A máscara fazia parte de um par quase idêntico que representava a divindade rosnante com caveiras douradas e cobras enroladas em cabelos ruivos. Durante séculos, eles participaram de uma cerimônia anual, na qual os fiéis buscavam bênçãos bebendo cerveja de arroz dos lábios das máscaras. Em meados da década de 1990, ambos foram roubados da casa da família encarregada de cuidar deles quando a cerimônia não estava acontecendo.

As máscaras foram vendidas diversas vezes, inclusive em leilão da Sotheby’s. Um deles acabou na coleção do Museu Rubin, cujos fundadores, Donald e Shelley Rubin, começaram a colecionar arte do Himalaia na década de 1970. Foi uma época em que os colecionadores não faziam muitas perguntas sobre as fontes das obras que compravam. Alguns até pensaram que estavam a ajudar a resgatar artefactos daquilo que consideravam negligência nos países em modernização. Depois que surgiram evidências para provar que a máscara, junto com duas relíquias esculpidas em madeira, havia sido roubada, o museu cedeu e os enviou de volta para casa.

Como muitos outros artefatos sagrados no Nepal, as máscaras são consideradas divindades vivas. Minha fotografia favorita da cerimônia de boas-vindas em Katmandu mostra um ancião da família que perdeu as máscaras há três décadas segurando firmemente a borda da máscara, como se você apertasse a mão de uma criança perdida que finalmente encontrou. Apoiadas numa mesa de conferência no Departamento de Arqueologia do Nepal, as máscaras já estão rodeadas de sinais de adoração, incluindo oferendas de pétalas de flores e lenços de seda. Já não são apenas obras de arte. Eles são mais uma vez protetores ferozes de sua comunidade.
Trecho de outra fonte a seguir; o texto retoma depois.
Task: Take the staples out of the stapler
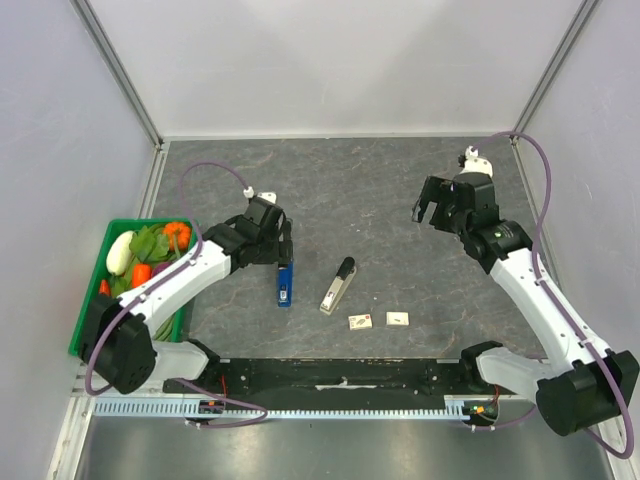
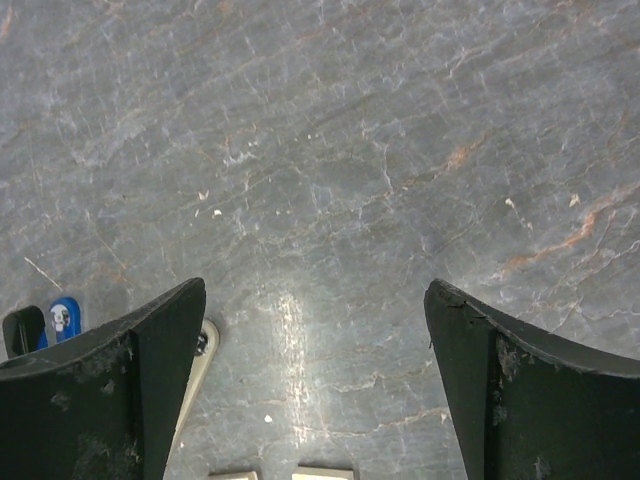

Esta fotografia por si só diz mais sobre a tradição cultural viva na qual a máscara desempenhou um papel antes do seu roubo, e em breve voltará a juntar-se, do que a própria máscara quando exposta e fora do alcance a meio mundo de distância. Não creio que os nova-iorquinos estejam a perder quando o Nepal ou outras comunidades recuperam os seus artefactos sagrados, porque não creio que mantê-los aqui nos diga muito sobre o que havia de tão importante neles em primeiro lugar.

Quando fui pela primeira vez a Katmandu, vi quantos nepaleses não só participam em grandes cerimónias, mas ainda começam os seus dias com uma viagem ao santuário do bairro para adorar imagens dos deuses, muitos deles com séculos de idade.

Os artefatos rituais roubados que chegaram às coleções americanas já reuniram famílias e comunidades. Antigamente, eles consolavam as pessoas pelas tristezas do passado e inspiravam-nas a ter esperança no futuro. Os americanos encheram os nossos museus com tesouros de outras pessoas, sem capturar nenhum do seu valor real. Manter esses artefatos em nossos museus não nos ajudará a vivenciar conexões mais significativas. Mas ajudar a trazê-los de volta para casa pode ajudar.

O processo de devolução de artefatos culturais pode nos ajudar a nos conectar. Os museus podem exibir réplicas juntamente com vídeos de artefatos repatriados em uso. Eles podem incluir vozes das comunidades que fabricaram os artefatos. Eles podem encomendar trabalhos de artistas contemporâneos que trabalham em tradições duradouras. Podem até seguir o exemplo do próprio Museu Rubin ao oferecer assistência às comunidades que solicitam formação na conservação e exposição dos seus tesouros.

Talvez a repatriação esvazie alguns dos nossos museus. Há cada vez menos arte sacra exposta nos museus americanos, especialmente os da Ásia, e o processo só agora está a começar. Mas a repatriação pode abrir uma abertura em vez de deixar um buraco. Os museus podem tornar-se espaços ainda melhores para a educação, a inspiração intercultural e a alegria se adoptarem abordagens mais criativas ao repatriamento do que decidirem simplesmente apagar as luzes.

Erin L. Thompson é professora de crimes artísticos no John Jay College da City University of New York.